Что же оскорбило Природу (чтобы не называть более высокого имени) и извратило ее добрые намерения относительно этой пары? Какой дьявольский холод убил в зародыше их взаимную любовь и обрек девушку на озлобленное бесплодие, а юношу - на эгоизм старого холостяка? Тот бесчеловечный тиран Сноб, который правит всеми нами, который повелевает: "Не люби, не имея горничной; не женись, не имея собственного выезда; да не будет тебе жены по сердцу и детей на твоих коленях без пажа в пуговицах и без француженки-бонны; горе тебе, если у тебя не будет коляски; горе тебе, если женишься бедным: общество оставит тебя, родственники станут избегать тебя, как преступника; тетушки и дядюшки твои возведут очи горе и станут плакаться, как ужасно, просто ужасно погубил себя Том или Гарри. Вы, молодая женщина, можете без стыда продать себя, выйдя замуж за старого Креза; вы, молодой человек, можете положить свое сердце и самую жизнь к ногам богатой вдовы. Но если вы бедны, горе вам! Общество, жестокий Сноб-самодержец, приговорит вас к одиночеству и погибели. Сохни, бедная девушка, в своей каморке; пропадай в своем клубе, горемычный холостяк!

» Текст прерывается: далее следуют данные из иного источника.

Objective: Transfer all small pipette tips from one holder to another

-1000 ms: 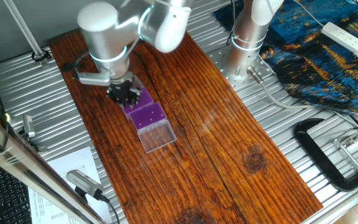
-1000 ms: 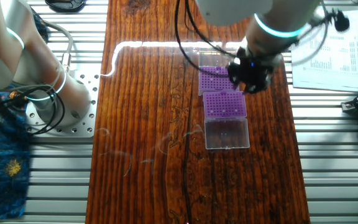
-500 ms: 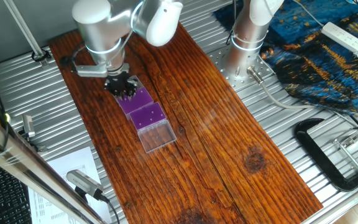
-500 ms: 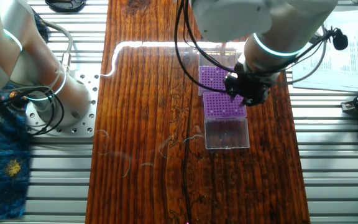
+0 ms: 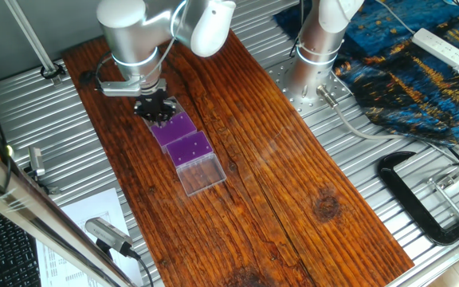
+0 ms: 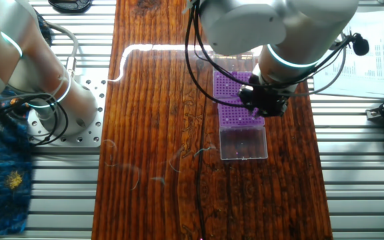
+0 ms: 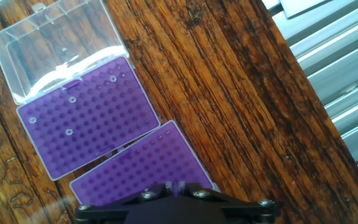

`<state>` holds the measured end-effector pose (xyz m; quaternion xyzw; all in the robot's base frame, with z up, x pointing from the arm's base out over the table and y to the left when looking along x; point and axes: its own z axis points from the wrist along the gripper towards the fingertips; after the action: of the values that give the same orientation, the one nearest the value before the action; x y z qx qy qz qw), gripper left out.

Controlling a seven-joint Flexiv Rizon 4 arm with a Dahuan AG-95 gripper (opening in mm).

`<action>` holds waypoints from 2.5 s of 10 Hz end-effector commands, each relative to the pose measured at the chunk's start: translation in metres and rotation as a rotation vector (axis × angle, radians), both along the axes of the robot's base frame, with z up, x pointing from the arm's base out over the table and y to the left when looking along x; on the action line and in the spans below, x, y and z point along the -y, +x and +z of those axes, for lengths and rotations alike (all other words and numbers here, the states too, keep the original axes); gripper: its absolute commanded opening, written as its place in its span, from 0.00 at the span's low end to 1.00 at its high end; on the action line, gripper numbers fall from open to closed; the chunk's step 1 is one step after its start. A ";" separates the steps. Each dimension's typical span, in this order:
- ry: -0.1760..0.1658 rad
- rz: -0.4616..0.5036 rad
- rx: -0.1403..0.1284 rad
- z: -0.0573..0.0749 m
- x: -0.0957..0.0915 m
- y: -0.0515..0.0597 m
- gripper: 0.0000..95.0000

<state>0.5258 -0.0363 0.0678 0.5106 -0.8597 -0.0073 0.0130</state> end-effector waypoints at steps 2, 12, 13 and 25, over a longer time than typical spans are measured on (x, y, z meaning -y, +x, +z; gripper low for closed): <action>-0.001 0.000 0.004 -0.001 0.001 0.001 0.00; -0.001 0.000 0.004 -0.001 0.001 0.001 0.00; -0.001 0.000 0.004 -0.001 0.001 0.001 0.00; -0.017 -0.018 0.006 -0.007 0.010 0.012 0.20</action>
<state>0.5388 -0.0455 0.0598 0.5030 -0.8642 0.0014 0.0151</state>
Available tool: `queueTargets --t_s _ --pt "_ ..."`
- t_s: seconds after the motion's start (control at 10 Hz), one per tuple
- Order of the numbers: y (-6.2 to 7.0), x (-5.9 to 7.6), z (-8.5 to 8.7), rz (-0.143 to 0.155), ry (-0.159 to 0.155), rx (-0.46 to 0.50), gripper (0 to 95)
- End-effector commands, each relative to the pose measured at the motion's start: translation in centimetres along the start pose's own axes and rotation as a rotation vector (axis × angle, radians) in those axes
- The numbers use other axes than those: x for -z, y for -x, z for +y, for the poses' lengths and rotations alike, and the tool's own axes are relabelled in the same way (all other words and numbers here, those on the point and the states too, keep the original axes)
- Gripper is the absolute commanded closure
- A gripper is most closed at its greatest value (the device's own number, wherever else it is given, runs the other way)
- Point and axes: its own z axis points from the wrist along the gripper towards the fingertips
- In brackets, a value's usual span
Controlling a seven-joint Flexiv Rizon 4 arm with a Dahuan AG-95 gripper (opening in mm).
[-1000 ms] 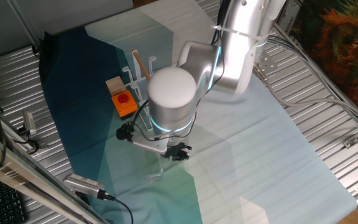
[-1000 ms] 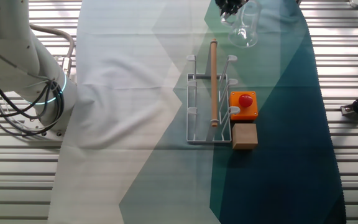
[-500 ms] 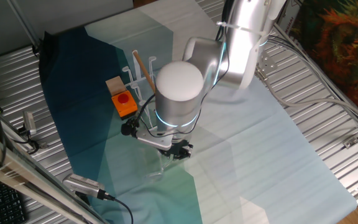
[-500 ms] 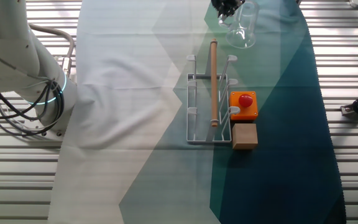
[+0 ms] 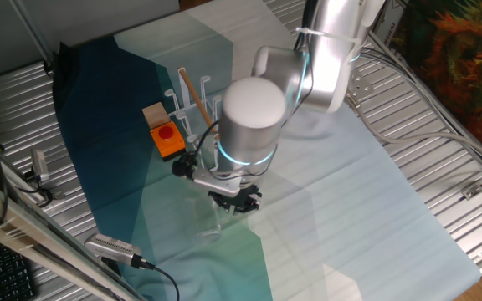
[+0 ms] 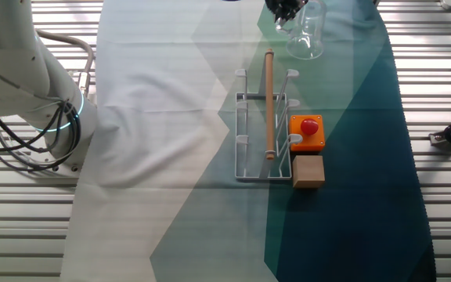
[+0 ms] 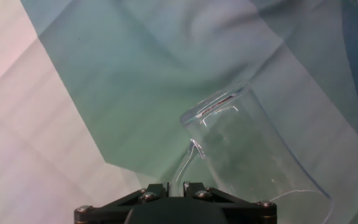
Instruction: Put the cup on the cup rack
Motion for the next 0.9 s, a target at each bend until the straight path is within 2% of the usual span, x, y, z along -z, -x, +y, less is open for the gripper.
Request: queueTargets --t_s 0.1,0.3,0.4,0.7,0.9 --pt "0.13 -0.08 -0.07 0.071 -0.015 -0.092 95.0" --pt "0.13 -0.08 -0.07 0.069 -0.004 -0.152 95.0" --pt "0.13 -0.08 -0.07 0.076 -0.009 -0.154 95.0" --pt "0.13 -0.08 -0.07 0.080 0.012 -0.170 95.0" --pt "0.13 -0.08 -0.07 0.083 0.015 -0.181 95.0"
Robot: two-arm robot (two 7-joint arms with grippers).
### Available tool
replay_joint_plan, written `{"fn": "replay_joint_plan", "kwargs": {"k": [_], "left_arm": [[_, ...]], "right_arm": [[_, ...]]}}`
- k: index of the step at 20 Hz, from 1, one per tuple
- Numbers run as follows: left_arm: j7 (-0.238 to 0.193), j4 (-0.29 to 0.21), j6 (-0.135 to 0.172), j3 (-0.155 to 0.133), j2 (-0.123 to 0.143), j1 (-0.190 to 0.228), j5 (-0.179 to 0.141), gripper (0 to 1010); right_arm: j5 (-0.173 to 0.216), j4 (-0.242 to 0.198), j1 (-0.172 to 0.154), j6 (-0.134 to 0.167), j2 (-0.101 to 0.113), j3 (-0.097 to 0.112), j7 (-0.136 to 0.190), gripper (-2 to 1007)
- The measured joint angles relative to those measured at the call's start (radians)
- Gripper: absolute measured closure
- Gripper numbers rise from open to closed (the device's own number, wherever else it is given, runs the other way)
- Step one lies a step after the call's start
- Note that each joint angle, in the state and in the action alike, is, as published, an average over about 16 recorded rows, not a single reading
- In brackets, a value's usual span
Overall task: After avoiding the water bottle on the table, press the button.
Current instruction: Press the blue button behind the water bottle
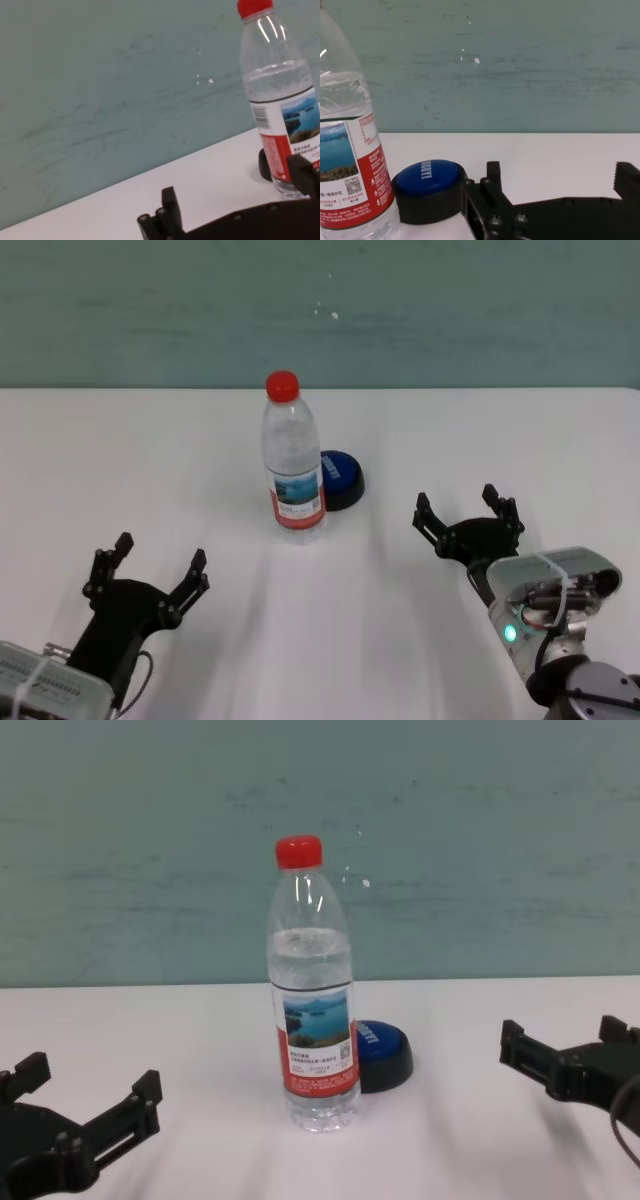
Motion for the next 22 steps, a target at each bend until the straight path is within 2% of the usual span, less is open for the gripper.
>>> {"fn": "replay_joint_plan", "kwargs": {"k": [22], "left_arm": [[-0.002, -0.001, 0.001, 0.000, 0.001, -0.001, 0.000, 10]], "right_arm": [[0.000, 0.000, 0.000, 0.000, 0.000, 0.000, 0.000, 1]]}}
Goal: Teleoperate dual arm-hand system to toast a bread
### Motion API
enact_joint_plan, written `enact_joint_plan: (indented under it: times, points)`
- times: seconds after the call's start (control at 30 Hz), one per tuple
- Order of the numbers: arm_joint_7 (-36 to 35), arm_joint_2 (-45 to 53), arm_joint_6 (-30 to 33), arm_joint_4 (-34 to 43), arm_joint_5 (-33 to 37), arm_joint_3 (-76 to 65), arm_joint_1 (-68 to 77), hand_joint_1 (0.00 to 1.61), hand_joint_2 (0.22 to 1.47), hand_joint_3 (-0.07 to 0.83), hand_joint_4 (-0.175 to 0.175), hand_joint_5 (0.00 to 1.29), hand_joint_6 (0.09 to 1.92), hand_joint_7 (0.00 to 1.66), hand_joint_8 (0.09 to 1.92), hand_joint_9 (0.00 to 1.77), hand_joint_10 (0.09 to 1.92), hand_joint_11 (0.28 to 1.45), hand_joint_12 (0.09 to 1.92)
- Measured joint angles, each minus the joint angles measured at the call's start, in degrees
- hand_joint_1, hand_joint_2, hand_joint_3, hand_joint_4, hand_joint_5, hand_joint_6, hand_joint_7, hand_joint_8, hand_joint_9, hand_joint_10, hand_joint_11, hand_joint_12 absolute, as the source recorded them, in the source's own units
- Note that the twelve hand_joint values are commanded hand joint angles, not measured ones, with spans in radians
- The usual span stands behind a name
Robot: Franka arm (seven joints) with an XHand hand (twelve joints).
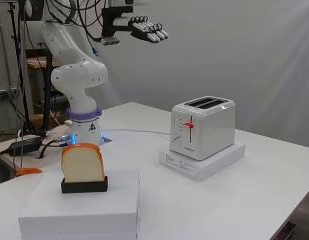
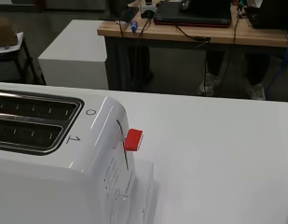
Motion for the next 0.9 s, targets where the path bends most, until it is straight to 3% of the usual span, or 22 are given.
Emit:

При виде этих малосимпатичных отшельников, этих rope-монахов и монахинь ордена святого Вельзевула {* Это, разумеется, приложим" лишь к тем неженатым и незамужним, которым только низменные снобистские денежные расчеты и страхи помешали исполнить свое естественное предназначение. Многие люди обречены на безбрачие не по своей вине. Издеваться над ними было бы жестоко. Да что там, после того, как обошлась с автором мисс О'Тул, он последний их осудит. Но это никого не касается, это уже личные дела.}, моя ненависть к снобам, к их религии, к их кумирам переходит всякие границы. Послушайте, давайте свергнем этого идола, этого людоеда Джагернаута, этого омерзительного Дагона; я воспылал отвагой мальчика-с-пальчик и готов ринуться в бой с великаном Снобом.
Глава XLI
Снобы и брак
Из превосходного великосветского романа под заглавием "Десять тысяч в год" мне запомнилось глубоко волнующее описание того, с каким христианским смирением герой, мистер Обри, переносит свои несчастья. Выразив самым цветистым и высокопарным слогом покорность судьбе и покинув свое поместье, герой, по велению очаровательного автора, приезжает в Лондон в почтовой карете нарой, где сидит, надо полагать, зажатый между супругой и сестрой. Время - около семи часов вечера, по улице громыхают кареты, оглушительно стучат дверные молотки, и слезы туманят ясные очи Кэт и миссис Обри при мысли о том, что в этот самый час, в более счастливые времена их милый Обри отправлялся, бывало, на обед к кому-нибудь из друзей-аристократов. Это самая суть пассажа, изящных выражений я не запомнил. Но это благородное, высокое чувство я буду вечно лелеять и хранить в памяти. Может ли быть что-либо возвышеннее эпизода, когда родные великого человека проливают слезы над его... обедом? Какому еще автору удавалось так ярко изобразить сноба всего несколькими нечаянными штрихами?